Assignment
When you reach the line with "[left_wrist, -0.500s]" in the data below, begin printing lines exactly, and stop once the line with "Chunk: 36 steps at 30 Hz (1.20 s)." has been printed.

Study material
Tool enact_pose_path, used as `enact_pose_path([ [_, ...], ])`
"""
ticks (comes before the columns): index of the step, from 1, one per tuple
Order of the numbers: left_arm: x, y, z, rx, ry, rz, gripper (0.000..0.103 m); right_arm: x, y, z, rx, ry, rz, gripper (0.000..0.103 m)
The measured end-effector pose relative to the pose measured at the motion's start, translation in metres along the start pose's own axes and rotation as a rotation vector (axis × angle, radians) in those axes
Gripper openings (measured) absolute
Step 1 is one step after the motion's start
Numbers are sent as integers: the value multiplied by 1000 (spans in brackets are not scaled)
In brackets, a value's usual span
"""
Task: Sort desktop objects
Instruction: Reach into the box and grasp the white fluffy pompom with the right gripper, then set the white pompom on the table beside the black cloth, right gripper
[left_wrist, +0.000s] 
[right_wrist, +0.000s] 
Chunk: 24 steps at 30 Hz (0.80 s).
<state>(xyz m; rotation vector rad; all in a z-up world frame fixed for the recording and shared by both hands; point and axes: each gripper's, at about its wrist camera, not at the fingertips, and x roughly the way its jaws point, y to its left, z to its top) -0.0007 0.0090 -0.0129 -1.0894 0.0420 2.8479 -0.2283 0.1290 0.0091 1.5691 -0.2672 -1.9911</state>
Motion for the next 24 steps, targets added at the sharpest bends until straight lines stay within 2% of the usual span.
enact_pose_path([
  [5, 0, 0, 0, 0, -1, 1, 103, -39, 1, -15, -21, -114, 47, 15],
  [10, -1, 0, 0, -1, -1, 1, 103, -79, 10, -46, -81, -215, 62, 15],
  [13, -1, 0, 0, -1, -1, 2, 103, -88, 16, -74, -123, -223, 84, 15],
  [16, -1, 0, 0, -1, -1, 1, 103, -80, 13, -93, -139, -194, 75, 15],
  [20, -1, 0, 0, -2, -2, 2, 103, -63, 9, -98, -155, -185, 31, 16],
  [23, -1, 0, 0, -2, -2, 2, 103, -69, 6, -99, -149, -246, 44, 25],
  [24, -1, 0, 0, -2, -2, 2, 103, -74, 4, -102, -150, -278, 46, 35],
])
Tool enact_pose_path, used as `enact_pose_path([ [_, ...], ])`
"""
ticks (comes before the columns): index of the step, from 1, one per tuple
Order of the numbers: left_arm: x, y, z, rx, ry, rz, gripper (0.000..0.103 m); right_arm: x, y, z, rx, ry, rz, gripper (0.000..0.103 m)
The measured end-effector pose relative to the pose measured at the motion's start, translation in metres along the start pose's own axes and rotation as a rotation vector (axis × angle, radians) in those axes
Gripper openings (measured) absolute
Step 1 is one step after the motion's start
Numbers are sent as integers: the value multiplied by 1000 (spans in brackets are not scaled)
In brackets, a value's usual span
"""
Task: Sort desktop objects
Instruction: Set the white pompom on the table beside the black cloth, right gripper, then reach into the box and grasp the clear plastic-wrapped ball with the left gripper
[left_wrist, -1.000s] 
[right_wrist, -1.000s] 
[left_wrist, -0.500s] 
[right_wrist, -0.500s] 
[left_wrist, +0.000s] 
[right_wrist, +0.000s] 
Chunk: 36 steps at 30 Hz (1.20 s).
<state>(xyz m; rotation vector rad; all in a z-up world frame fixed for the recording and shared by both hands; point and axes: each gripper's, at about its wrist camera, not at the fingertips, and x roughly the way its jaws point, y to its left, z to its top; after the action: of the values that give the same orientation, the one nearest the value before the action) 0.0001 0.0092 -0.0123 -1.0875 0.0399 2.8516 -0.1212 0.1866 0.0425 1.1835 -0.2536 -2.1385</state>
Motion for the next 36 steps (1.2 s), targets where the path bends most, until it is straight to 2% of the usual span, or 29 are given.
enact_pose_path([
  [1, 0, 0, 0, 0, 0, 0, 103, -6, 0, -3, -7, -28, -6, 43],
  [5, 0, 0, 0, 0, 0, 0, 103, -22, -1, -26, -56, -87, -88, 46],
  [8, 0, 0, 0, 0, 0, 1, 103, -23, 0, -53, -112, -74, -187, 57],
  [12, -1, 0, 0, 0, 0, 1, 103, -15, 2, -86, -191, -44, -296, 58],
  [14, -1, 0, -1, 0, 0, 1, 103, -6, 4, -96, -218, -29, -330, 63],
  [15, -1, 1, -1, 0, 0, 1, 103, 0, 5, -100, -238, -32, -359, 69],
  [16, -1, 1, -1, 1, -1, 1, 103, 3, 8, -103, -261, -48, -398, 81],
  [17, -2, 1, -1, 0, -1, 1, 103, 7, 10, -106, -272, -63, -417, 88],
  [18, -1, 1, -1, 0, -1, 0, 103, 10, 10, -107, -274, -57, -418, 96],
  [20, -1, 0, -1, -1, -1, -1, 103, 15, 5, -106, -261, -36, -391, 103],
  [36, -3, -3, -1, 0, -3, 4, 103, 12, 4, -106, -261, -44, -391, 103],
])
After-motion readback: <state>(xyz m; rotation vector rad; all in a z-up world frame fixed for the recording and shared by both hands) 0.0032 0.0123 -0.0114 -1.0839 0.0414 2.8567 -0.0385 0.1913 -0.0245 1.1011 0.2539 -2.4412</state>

Your solution
[left_wrist, -0.500s] 
[right_wrist, -0.500s] 
[left_wrist, +0.000s] 
[right_wrist, +0.000s] 
Chunk: 36 steps at 30 Hz (1.20 s).

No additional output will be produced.